## WHAT THE TASK REQUIRES
Please give a word-for-word repeat of the line containing "dark carrier at" and all lines that come after it in the entries below, ending at the last line.

## DATA LISTING
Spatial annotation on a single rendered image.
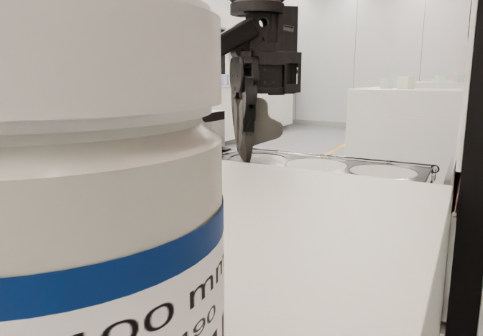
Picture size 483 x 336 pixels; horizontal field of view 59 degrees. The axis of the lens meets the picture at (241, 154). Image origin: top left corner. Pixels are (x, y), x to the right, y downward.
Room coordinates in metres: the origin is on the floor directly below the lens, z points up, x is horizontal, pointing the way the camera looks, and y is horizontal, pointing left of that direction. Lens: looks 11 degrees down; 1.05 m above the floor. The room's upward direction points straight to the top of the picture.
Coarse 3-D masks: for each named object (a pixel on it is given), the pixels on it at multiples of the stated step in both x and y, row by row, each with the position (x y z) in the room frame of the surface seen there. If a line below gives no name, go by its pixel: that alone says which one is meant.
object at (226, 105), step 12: (216, 12) 6.37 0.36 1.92; (228, 12) 6.66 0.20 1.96; (228, 24) 6.65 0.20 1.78; (228, 60) 6.65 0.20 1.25; (228, 72) 6.65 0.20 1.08; (228, 84) 6.26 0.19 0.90; (228, 96) 6.21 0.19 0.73; (216, 108) 5.93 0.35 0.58; (228, 108) 6.21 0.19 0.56; (228, 120) 6.21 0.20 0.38; (228, 132) 6.20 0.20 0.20
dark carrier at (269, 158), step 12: (228, 156) 0.76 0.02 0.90; (252, 156) 0.76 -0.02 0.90; (264, 156) 0.76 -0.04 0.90; (276, 156) 0.76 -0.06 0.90; (288, 156) 0.76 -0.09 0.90; (300, 156) 0.76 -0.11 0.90; (312, 156) 0.76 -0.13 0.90; (348, 168) 0.66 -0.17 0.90; (408, 168) 0.66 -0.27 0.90; (420, 168) 0.66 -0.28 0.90; (408, 180) 0.58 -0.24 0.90; (420, 180) 0.58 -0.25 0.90
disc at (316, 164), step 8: (296, 160) 0.72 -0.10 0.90; (304, 160) 0.72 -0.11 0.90; (312, 160) 0.72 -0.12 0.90; (320, 160) 0.72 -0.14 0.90; (328, 160) 0.72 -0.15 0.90; (304, 168) 0.66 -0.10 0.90; (312, 168) 0.66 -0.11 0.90; (320, 168) 0.66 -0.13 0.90; (328, 168) 0.66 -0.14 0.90; (336, 168) 0.66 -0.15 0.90
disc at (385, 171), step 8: (352, 168) 0.66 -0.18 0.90; (360, 168) 0.66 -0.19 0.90; (368, 168) 0.66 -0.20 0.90; (376, 168) 0.66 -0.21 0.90; (384, 168) 0.66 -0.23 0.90; (392, 168) 0.66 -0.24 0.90; (400, 168) 0.66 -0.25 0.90; (376, 176) 0.60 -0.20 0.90; (384, 176) 0.60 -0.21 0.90; (392, 176) 0.60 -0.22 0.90; (400, 176) 0.60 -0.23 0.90; (408, 176) 0.60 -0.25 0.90
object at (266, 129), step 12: (240, 108) 0.56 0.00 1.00; (264, 108) 0.56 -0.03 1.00; (240, 120) 0.56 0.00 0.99; (264, 120) 0.56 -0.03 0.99; (240, 132) 0.56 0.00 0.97; (252, 132) 0.55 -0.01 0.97; (264, 132) 0.57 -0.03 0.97; (276, 132) 0.57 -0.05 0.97; (240, 144) 0.56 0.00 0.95; (252, 144) 0.56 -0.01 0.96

## YOUR RESPONSE
dark carrier at (269, 158), step 12: (228, 156) 0.76 0.02 0.90; (252, 156) 0.76 -0.02 0.90; (264, 156) 0.76 -0.04 0.90; (276, 156) 0.76 -0.06 0.90; (288, 156) 0.76 -0.09 0.90; (300, 156) 0.76 -0.11 0.90; (312, 156) 0.76 -0.13 0.90; (348, 168) 0.66 -0.17 0.90; (408, 168) 0.66 -0.27 0.90; (420, 168) 0.66 -0.28 0.90; (408, 180) 0.58 -0.24 0.90; (420, 180) 0.58 -0.25 0.90
disc at (316, 164), step 8: (296, 160) 0.72 -0.10 0.90; (304, 160) 0.72 -0.11 0.90; (312, 160) 0.72 -0.12 0.90; (320, 160) 0.72 -0.14 0.90; (328, 160) 0.72 -0.15 0.90; (304, 168) 0.66 -0.10 0.90; (312, 168) 0.66 -0.11 0.90; (320, 168) 0.66 -0.13 0.90; (328, 168) 0.66 -0.14 0.90; (336, 168) 0.66 -0.15 0.90
disc at (385, 171), step 8: (352, 168) 0.66 -0.18 0.90; (360, 168) 0.66 -0.19 0.90; (368, 168) 0.66 -0.20 0.90; (376, 168) 0.66 -0.21 0.90; (384, 168) 0.66 -0.23 0.90; (392, 168) 0.66 -0.24 0.90; (400, 168) 0.66 -0.25 0.90; (376, 176) 0.60 -0.20 0.90; (384, 176) 0.60 -0.21 0.90; (392, 176) 0.60 -0.22 0.90; (400, 176) 0.60 -0.23 0.90; (408, 176) 0.60 -0.25 0.90
object at (266, 129), step 12: (240, 108) 0.56 0.00 1.00; (264, 108) 0.56 -0.03 1.00; (240, 120) 0.56 0.00 0.99; (264, 120) 0.56 -0.03 0.99; (240, 132) 0.56 0.00 0.97; (252, 132) 0.55 -0.01 0.97; (264, 132) 0.57 -0.03 0.97; (276, 132) 0.57 -0.05 0.97; (240, 144) 0.56 0.00 0.95; (252, 144) 0.56 -0.01 0.96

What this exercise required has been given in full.